I’m running a loop where I set the random seeds, creates a databunch, model and learner and then train.
The problem’ I’m experiencing is that i get different result for each iteration in the loop. I was expecting the exact same loss.
If I run my code again, i get the exact same sequence of losses, in that manner the result is repeatable.
btw, number of workers is set to 1 in my databunch.

def set_seed(seed=8):
    torch.manual_seed(seed)
    np.random.seed(seed)
    random.seed(seed)
    
    torch.cuda.manual_seed(seed)
    torch.cuda.manual_seed_all(seed)  # gpu vars
    torch.backends.cudnn.deterministic = True  # needed
    torch.backends.cudnn.benchmark = False


for i in range(3):
    set_seed(10)
    dt = My600DigitalTwin()
    dt.load_data(bs=128, bptt=60, max_len=13, testnames=tests)
    dt.create_learner()
    dt.learner.fit(epochs =1, lr=[1e-2, 1e-3, 1e-4])

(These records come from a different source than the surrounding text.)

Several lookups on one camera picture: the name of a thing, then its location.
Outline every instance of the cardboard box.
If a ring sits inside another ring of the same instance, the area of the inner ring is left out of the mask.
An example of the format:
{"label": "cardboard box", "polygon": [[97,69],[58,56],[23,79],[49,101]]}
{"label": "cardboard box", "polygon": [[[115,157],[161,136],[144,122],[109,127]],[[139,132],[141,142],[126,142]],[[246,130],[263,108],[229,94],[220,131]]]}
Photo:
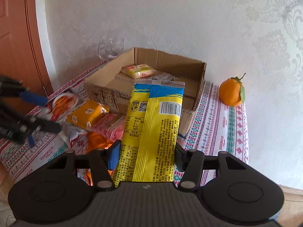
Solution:
{"label": "cardboard box", "polygon": [[180,134],[189,130],[199,105],[206,63],[162,51],[133,48],[86,79],[84,85],[90,99],[105,104],[111,112],[126,114],[134,79],[120,73],[122,67],[147,64],[159,71],[177,76],[185,82],[180,118]]}

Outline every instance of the clear glass cup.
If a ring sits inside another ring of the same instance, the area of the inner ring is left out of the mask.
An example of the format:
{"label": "clear glass cup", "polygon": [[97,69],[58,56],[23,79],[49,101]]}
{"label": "clear glass cup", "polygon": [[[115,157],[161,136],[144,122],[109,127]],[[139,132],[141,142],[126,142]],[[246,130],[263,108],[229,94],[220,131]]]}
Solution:
{"label": "clear glass cup", "polygon": [[111,60],[122,54],[123,49],[123,38],[103,38],[98,46],[98,55],[102,60]]}

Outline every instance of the wooden floor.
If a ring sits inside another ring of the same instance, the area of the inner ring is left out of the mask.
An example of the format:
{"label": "wooden floor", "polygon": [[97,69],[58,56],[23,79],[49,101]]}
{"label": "wooden floor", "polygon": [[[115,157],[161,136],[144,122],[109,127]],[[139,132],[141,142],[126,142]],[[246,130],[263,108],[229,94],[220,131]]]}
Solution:
{"label": "wooden floor", "polygon": [[[0,200],[7,202],[10,188],[14,185],[7,175],[0,185]],[[285,202],[278,217],[278,223],[283,227],[297,227],[303,223],[303,190],[281,186]]]}

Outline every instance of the table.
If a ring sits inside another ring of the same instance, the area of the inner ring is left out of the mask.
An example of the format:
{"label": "table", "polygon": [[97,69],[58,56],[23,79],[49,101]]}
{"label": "table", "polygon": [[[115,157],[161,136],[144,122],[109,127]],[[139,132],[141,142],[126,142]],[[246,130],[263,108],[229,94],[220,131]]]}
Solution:
{"label": "table", "polygon": [[[82,98],[87,98],[84,80],[92,75],[105,62],[99,63],[85,71],[72,81],[65,84],[53,93],[54,98],[67,88],[72,88]],[[237,107],[228,107],[219,100],[219,86],[211,82],[204,82],[203,93],[196,115],[190,130],[186,135],[184,148],[197,149],[205,155],[217,155],[218,151],[225,150],[248,163],[248,131],[245,104]],[[34,108],[29,114],[38,115],[41,107]],[[87,147],[87,138],[83,136],[72,147],[76,155],[84,154]],[[27,144],[0,141],[0,161],[7,169],[14,182],[17,182],[52,160],[59,154],[69,150],[68,145],[57,134],[47,133],[32,149]],[[78,171],[78,176],[84,178],[84,170]],[[201,185],[216,176],[215,171],[204,171]],[[182,173],[175,168],[174,182],[178,184]]]}

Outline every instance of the white wallpaper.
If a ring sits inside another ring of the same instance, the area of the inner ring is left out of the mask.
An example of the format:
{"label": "white wallpaper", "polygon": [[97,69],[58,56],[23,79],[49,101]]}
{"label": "white wallpaper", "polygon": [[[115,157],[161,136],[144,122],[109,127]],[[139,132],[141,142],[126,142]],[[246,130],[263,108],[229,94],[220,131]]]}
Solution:
{"label": "white wallpaper", "polygon": [[207,62],[206,79],[242,76],[249,163],[303,189],[303,0],[45,0],[61,84],[99,61],[102,36]]}

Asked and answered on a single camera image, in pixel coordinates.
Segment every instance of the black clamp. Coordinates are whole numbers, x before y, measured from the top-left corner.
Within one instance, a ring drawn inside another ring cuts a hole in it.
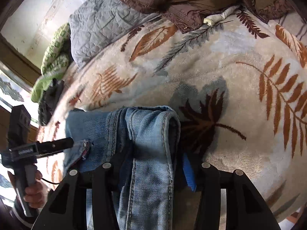
[[[86,190],[92,189],[95,230],[119,230],[112,191],[119,191],[120,170],[132,156],[132,147],[114,154],[110,162],[93,171],[72,169],[53,192],[35,221],[32,230],[85,230]]]
[[[195,230],[218,230],[221,189],[226,189],[226,230],[280,230],[265,200],[242,170],[218,170],[195,154],[183,155],[188,186],[201,191]]]

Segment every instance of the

the output from this loop is the following:
epoch train_loss valid_loss time
0 1.640803 1.251190 00:23

epoch train_loss valid_loss time
0 1.811387 1.173867 00:22

epoch train_loss valid_loss time
0 1.995546 1.269453 00:23

I’ve tried to debug this problem by eg printing out some of the weights of the model after initialization and check the data in the first batch that is sent to the model or check for uninitialized variables.
Everything seem to be the same.

I’ve read threads about the same problem like :

I’m trying to figure out why the results differ since I set everything as same. Does anyone have suggestions for me what to try next?

dangraf · June 25, 2019, 10:47pm

I found the bug, it was pytorch:

I was using 2 layer LSTM with dropout that produced this bug.